# My Hold of Balls



## CrimsonAngel223 (Jul 3, 2017)

Why were my balls
being thrown about
What did you do
with my balls?
Were they soft
or hard
When you threw them
what happened to
my spheres of dirt?
You must pick up
the pieces and
take them back
to my room upstairs
so I can inspect them
Toy with them
Play with them
Must you pressure
me
to insist you
On taking them
into my hold


----------



## andrewclunn (Jul 3, 2017)

By including a question mark early on, but then not again for the other questions, it makes it more difficult to tell where each statement ends.  For example:

Were they soft
or hard
*When you threw them
*what happened to
my spheres of dirt

Is the bolded section part of the line above or below?  It makes more sense as part of the line below, but when read I took it to be continuing the statement above.


----------



## CrimsonAngel223 (Jul 4, 2017)

I probably should have put a question mark for that then, thanks.


----------



## Sebald (Jul 4, 2017)

Hi Crimson.
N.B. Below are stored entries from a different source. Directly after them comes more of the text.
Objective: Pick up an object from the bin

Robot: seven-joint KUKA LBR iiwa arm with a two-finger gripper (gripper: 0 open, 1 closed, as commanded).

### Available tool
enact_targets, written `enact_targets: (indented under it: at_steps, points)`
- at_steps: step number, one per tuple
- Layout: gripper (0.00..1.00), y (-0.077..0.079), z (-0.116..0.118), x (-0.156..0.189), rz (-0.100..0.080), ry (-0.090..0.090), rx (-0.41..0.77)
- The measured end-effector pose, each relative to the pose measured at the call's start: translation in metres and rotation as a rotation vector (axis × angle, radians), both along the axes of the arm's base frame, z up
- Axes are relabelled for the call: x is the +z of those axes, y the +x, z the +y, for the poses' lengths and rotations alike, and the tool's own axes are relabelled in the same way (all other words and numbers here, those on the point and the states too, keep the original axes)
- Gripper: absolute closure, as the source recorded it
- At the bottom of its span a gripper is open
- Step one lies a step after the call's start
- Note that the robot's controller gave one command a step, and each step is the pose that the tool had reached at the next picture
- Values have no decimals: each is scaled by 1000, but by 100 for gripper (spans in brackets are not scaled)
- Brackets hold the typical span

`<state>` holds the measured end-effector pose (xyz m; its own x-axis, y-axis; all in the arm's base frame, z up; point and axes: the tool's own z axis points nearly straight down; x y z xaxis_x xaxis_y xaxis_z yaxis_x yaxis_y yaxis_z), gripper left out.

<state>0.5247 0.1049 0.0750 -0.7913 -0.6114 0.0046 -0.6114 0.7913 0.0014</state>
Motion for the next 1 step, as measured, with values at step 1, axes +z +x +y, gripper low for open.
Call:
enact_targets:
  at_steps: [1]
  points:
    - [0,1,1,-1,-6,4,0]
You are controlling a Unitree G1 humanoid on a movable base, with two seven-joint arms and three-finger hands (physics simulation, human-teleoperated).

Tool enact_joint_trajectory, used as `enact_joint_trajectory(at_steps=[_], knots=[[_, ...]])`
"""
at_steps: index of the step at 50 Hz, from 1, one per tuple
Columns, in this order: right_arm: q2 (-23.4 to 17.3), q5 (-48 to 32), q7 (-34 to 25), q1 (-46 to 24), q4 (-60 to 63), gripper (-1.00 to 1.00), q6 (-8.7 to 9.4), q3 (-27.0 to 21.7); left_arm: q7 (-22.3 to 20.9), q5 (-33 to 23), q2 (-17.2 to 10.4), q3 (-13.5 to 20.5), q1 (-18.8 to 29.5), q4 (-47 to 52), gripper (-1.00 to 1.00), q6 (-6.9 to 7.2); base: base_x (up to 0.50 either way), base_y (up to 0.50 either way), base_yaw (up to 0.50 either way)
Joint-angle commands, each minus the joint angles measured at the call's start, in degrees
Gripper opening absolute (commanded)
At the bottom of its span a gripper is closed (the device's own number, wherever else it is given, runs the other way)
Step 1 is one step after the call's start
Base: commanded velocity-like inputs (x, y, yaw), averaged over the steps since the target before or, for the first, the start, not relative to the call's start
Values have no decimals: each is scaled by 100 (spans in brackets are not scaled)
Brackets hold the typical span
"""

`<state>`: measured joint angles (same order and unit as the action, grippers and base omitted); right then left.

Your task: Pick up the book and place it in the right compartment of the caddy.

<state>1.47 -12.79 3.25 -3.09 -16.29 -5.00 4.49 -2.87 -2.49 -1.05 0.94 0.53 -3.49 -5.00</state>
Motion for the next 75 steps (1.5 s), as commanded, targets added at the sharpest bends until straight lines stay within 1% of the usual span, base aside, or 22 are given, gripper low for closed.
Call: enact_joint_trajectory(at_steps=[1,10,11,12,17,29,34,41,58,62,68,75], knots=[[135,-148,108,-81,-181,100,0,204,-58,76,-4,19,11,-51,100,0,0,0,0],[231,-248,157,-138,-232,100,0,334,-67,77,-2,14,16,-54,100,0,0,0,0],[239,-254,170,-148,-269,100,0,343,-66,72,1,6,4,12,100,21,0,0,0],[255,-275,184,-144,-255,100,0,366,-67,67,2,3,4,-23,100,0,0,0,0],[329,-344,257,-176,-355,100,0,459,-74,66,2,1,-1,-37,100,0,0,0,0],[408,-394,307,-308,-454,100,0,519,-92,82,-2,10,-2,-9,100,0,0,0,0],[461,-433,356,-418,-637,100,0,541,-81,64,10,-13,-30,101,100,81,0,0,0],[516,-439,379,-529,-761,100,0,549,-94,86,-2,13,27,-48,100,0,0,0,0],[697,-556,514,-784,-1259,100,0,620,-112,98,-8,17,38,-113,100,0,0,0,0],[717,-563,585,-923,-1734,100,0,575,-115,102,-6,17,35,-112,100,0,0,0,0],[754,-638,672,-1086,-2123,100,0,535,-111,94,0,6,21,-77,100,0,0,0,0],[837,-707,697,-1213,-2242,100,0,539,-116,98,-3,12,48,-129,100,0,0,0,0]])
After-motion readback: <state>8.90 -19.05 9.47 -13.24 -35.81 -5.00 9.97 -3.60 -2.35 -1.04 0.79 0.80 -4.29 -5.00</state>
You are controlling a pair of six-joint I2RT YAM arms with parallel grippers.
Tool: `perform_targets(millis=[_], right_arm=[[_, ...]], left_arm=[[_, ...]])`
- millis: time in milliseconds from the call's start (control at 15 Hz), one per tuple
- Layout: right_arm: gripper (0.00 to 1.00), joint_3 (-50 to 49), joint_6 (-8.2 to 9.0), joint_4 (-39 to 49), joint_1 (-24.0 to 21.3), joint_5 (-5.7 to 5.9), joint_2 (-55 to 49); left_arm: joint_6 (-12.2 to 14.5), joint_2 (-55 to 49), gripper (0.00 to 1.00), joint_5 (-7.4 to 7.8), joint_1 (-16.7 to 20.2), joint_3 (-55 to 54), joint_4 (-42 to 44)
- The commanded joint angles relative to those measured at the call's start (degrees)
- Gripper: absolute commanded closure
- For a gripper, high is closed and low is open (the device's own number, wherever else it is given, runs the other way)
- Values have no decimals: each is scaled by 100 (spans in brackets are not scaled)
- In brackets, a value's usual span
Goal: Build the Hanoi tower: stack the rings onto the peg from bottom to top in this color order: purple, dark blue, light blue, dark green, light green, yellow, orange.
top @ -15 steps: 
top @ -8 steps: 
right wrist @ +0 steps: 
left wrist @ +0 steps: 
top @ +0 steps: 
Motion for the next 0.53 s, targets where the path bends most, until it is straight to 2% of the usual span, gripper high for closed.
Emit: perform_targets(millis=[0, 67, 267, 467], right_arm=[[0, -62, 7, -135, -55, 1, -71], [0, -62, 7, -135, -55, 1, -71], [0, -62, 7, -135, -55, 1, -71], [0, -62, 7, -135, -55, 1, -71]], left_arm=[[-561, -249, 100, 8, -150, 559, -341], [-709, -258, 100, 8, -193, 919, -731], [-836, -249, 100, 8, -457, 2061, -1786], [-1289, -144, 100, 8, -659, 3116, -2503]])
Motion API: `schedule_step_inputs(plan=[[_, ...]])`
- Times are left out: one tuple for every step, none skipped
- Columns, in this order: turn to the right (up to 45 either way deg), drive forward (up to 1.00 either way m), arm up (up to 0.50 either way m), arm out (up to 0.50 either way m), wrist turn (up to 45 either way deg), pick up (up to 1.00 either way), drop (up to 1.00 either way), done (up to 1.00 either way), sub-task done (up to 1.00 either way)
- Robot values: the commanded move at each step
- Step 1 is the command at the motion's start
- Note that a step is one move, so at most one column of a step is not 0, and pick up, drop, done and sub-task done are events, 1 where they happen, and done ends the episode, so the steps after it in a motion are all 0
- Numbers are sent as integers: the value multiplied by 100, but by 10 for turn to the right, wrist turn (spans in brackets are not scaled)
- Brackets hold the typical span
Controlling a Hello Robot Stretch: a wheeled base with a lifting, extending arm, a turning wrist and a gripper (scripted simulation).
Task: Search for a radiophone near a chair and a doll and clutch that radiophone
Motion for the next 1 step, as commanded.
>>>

Did you mean this poem to be as erm suggestive as it sounds?


----------



## CrimsonAngel223 (Jul 5, 2017)

Erm?


----------



## Sebald (Jul 5, 2017)

Erm because I'm not sure what to say.

Are you going to make me ask?

OK what kind of balls are you talking about?


----------



## CrimsonAngel223 (Jul 5, 2017)

Soccer balls. Footballs as you guys in the Uk say football.


----------



## Sebald (Jul 5, 2017)

Footballs. That's exactly what I was thinking!

I'm not sure how I've ended up as the one to explain this, but some people might read this poem another way.

I still like it.


----------



## escorial (Jul 5, 2017)

cool read....


----------



## Space Cadet (Jul 5, 2017)

Enjoyed this read.


----------



## CrimsonAngel223 (Jul 6, 2017)

Thanks everyone.


----------